3. Basic quality control and filtering
Now, we can use some basic macpie
functions for quality
control and filtering.
to_seurat <- to_seurat %>%
mutate(combined_id = str_c(Treatment_1, Concentration_1, sep = "_")) %>%
mutate(combined_id = gsub(" ", "", .data$combined_id)) %>%
mutate(combined_id = make.names(combined_id))
# Filter by read count per sample group
to_seurat <- filter_genes_by_expression(to_seurat,
group_by = "combined_id",
min_counts = 5,
min_samples = 1)
3.1 Visualize QC metrics
We should expect to see same violin plots as using Seurat object in the main vigette.
to_seurat[["percent.mt"]] <- PercentageFeatureSet(to_seurat, pattern = "^mt-|^MT-")
to_seurat[["percent.ribo"]] <- PercentageFeatureSet(to_seurat, pattern = "^Rp[slp][[:digit:]]|^Rpsa|^RP[SLP][[:digit:]]|^RPSA")

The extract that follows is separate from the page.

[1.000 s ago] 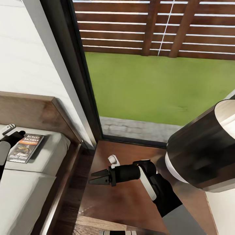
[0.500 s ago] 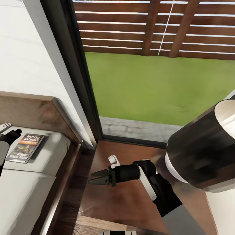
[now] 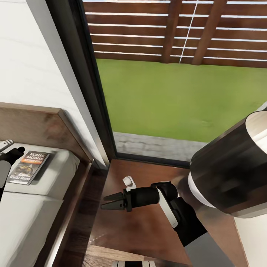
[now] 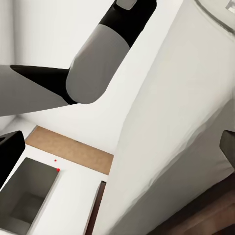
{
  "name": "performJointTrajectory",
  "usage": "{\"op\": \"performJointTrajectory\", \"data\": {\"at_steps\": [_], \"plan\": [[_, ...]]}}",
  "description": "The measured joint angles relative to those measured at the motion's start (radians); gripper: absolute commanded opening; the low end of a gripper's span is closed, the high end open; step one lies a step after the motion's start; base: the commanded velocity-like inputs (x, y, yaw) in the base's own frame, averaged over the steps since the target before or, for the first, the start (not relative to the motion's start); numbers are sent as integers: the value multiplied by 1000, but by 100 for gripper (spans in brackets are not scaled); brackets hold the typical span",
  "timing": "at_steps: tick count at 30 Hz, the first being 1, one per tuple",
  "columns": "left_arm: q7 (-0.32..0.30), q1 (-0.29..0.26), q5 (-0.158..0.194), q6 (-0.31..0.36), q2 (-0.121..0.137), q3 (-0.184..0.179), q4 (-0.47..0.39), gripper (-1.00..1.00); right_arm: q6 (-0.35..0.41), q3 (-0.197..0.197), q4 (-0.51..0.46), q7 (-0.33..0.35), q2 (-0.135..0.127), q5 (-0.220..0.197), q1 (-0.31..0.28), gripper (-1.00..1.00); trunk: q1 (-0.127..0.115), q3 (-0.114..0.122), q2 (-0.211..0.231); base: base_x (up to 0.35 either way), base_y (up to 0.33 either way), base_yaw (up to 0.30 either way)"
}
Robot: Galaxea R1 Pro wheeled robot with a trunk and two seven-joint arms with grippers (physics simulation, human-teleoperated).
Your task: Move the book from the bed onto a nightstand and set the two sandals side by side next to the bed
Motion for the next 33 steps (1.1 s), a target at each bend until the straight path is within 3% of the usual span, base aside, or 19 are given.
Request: {"op": "performJointTrajectory", "data": {"at_steps": [6,11,20,30,33], "plan": [[0,0,0,0,0,0,4,100,0,0,0,0,0,0,0,100,0,0,0,0,0,0],[0,0,0,0,0,0,4,100,0,0,0,0,0,0,0,100,19,-16,-35,0,0,0],[0,0,0,0,0,0,4,100,0,0,0,0,0,0,0,100,19,-16,-35,0,0,0],[0,0,0,0,0,0,4,100,0,0,0,0,0,0,0,100,57,-47,-105,0,0,0],[0,0,0,0,0,0,4,100,0,0,0,0,0,0,0,100,58,-47,-105,0,0,0]]}}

# Example of a function from Seurat quality control
VlnPlot(to_seurat, features = c("nFeature_RNA", "nCount_RNA", "percent.mt", "percent.ribo"),
ncol = 4, group.by = "Sample_type") &
scale_fill_manual(values = macpie_colours$discrete)
3.2 Subset data for a specific project and visualize plate layout
Here we subset the data to include only cells from the “Current”

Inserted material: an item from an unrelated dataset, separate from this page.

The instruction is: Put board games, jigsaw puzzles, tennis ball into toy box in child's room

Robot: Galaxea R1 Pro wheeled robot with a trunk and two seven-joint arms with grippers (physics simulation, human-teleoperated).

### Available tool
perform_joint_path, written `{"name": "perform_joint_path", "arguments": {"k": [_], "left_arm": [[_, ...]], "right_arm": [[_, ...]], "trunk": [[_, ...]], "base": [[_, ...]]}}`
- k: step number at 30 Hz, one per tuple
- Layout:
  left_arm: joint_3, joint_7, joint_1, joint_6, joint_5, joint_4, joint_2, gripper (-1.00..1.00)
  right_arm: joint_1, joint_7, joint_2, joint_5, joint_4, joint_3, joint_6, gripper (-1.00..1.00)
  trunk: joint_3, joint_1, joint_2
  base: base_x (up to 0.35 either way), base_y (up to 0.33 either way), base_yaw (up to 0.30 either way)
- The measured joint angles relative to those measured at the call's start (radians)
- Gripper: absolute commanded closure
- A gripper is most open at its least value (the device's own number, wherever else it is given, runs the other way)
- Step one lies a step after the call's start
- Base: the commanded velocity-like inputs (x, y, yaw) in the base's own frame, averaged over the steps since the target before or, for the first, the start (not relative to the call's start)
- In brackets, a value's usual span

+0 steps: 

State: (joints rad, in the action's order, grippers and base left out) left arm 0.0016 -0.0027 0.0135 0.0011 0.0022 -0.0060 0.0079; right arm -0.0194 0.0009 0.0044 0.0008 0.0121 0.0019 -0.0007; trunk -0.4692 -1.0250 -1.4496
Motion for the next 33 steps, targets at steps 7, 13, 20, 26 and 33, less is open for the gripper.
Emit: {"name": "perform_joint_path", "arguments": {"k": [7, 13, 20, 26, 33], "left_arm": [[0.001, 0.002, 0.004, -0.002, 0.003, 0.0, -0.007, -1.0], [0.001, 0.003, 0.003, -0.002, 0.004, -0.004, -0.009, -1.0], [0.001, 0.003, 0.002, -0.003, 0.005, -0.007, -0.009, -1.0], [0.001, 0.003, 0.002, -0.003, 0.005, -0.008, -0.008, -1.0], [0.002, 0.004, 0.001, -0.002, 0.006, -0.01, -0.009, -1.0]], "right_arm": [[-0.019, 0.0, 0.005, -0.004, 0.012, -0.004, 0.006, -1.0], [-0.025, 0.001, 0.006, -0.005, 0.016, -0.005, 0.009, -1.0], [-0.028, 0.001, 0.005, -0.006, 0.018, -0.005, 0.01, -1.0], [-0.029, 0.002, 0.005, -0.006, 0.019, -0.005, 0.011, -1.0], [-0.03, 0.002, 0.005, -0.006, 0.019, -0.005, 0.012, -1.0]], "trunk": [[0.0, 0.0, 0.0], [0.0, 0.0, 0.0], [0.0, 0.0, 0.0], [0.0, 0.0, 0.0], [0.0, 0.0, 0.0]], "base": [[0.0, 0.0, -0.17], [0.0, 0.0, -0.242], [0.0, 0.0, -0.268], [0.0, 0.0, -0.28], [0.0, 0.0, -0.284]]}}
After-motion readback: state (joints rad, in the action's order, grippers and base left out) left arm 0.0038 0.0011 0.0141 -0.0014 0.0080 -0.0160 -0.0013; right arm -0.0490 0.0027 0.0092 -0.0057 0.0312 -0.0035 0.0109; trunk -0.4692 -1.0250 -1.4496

project and visualize the plate layout using
plot_plate_layout()
. The interactive plot allows us to
hover over wells to see detailed information.
This plot should be identical to the one generated using a Seurat object in the main vignette.
unique(to_seurat$Project)
#> [1] "Trial" "Current"
to_seurat <- to_seurat %>%
filter(Project == "Current")
# Interactive QC plot plate layout (all metadata columns can be used):
p <- plot_plate_layout(to_seurat, "nCount_RNA", "combined_id")
girafe(ggobj = p,
fonts = list(sans = "sans"),
options = list(
opts_hover(css = "stroke:black; stroke-width:0.8px;") # <- slight darkening
))
4. Summary
In this vignette, we demonstrated how to work with Bioconductor-native classes using macpie. We covered the following steps:
Importing metadata and visualizing it.
Creating a SingleCellExperiment object from raw data, adding metadata, and normalizing the data.
Converting the SingleCellExperiment object to a Seurat object using
sce_to_seurat()
.Performing basic quality control and filtering using
macpie
functions, including visualizing QC metrics and plotting the plate layout.